---------- PROVIDED MATERIAL ----------

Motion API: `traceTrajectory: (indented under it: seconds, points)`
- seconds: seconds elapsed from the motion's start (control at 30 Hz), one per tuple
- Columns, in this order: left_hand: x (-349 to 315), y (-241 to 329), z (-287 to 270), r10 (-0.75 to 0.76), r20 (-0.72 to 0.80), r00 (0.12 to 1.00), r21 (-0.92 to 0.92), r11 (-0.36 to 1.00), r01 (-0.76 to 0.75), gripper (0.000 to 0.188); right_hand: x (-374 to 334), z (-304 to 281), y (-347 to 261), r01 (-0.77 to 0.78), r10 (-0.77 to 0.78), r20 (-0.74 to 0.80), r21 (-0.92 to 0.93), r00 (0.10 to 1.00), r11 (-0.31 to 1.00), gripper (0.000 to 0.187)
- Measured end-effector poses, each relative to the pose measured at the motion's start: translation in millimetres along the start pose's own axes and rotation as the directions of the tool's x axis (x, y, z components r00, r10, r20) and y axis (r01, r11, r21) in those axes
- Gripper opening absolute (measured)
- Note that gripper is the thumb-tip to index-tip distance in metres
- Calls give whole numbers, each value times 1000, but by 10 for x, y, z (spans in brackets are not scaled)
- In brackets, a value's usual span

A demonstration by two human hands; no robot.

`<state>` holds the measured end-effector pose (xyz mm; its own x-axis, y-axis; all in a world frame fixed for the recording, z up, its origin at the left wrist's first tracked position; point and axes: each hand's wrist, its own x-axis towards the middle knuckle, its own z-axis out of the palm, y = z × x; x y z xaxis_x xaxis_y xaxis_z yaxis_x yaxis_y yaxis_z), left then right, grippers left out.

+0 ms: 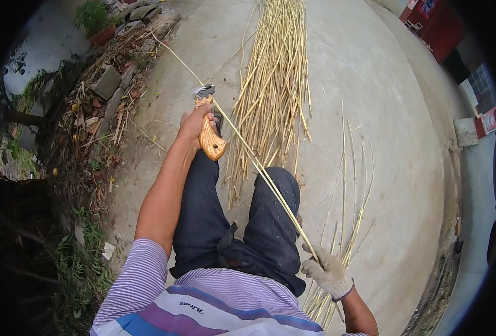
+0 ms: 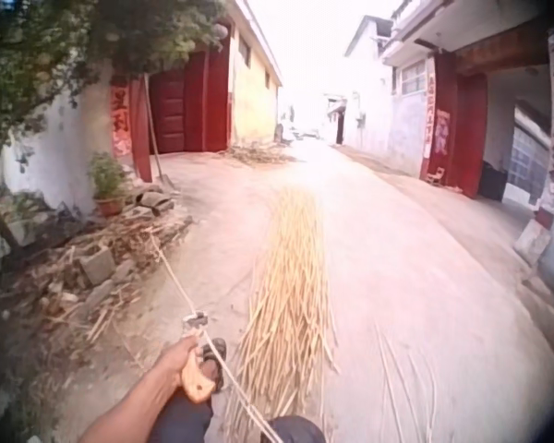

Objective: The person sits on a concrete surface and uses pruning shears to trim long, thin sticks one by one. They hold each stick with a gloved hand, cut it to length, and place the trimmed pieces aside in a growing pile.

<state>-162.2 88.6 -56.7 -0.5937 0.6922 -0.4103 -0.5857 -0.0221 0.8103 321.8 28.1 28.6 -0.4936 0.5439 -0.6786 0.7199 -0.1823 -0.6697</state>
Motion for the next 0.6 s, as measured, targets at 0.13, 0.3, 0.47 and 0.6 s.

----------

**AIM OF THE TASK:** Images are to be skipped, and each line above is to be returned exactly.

**EXERCISE RESPONSE:**
Motion API: `traceTrajectory: (indented under it: seconds, points)`
- seconds: seconds elapsed from the motion's start (control at 30 Hz), one per tuple
- Columns, in this order: left_hand: x (-349 to 315), y (-241 to 329), z (-287 to 270), r10 (-0.75 to 0.76), r20 (-0.72 to 0.80), r00 (0.12 to 1.00), r21 (-0.92 to 0.92), r11 (-0.36 to 1.00), r01 (-0.76 to 0.75), gripper (0.000 to 0.188); right_hand: x (-374 to 334), z (-304 to 281), y (-347 to 261), r01 (-0.77 to 0.78), r10 (-0.77 to 0.78), r20 (-0.74 to 0.80), r21 (-0.92 to 0.93), r00 (0.10 to 1.00), r11 (-0.31 to 1.00), gripper (0.000 to 0.187)
- Measured end-effector poses, each relative to the pose measured at the motion's start: translation in millimetres along the start pose's own axes and rotation as the directions of the tool's x axis (x, y, z components r00, r10, r20) and y axis (r01, r11, r21) in those axes
- Gripper opening absolute (measured)
- Note that gripper is the thumb-tip to index-tip distance in metres
- Calls give whole numbers, each value times 1000, but by 10 for x, y, z (spans in brackets are not scaled)
- In brackets, a value's usual span

A demonstration by two human hands; no robot.

`<state>` holds the measured end-effector pose (xyz mm; its own x-axis, y-axis; all in a world frame fixed for the recording, z up, its origin at the left wrist's first tracked position; point and axes: each hand's wrist, its own x-axis towards the middle knuckle, its own z-axis out of the palm, y = z × x; x y z xaxis_x xaxis_y xaxis_z yaxis_x yaxis_y yaxis_z), left then right, grippers left out.

+0 ms: 
+0 ms: 

Objective: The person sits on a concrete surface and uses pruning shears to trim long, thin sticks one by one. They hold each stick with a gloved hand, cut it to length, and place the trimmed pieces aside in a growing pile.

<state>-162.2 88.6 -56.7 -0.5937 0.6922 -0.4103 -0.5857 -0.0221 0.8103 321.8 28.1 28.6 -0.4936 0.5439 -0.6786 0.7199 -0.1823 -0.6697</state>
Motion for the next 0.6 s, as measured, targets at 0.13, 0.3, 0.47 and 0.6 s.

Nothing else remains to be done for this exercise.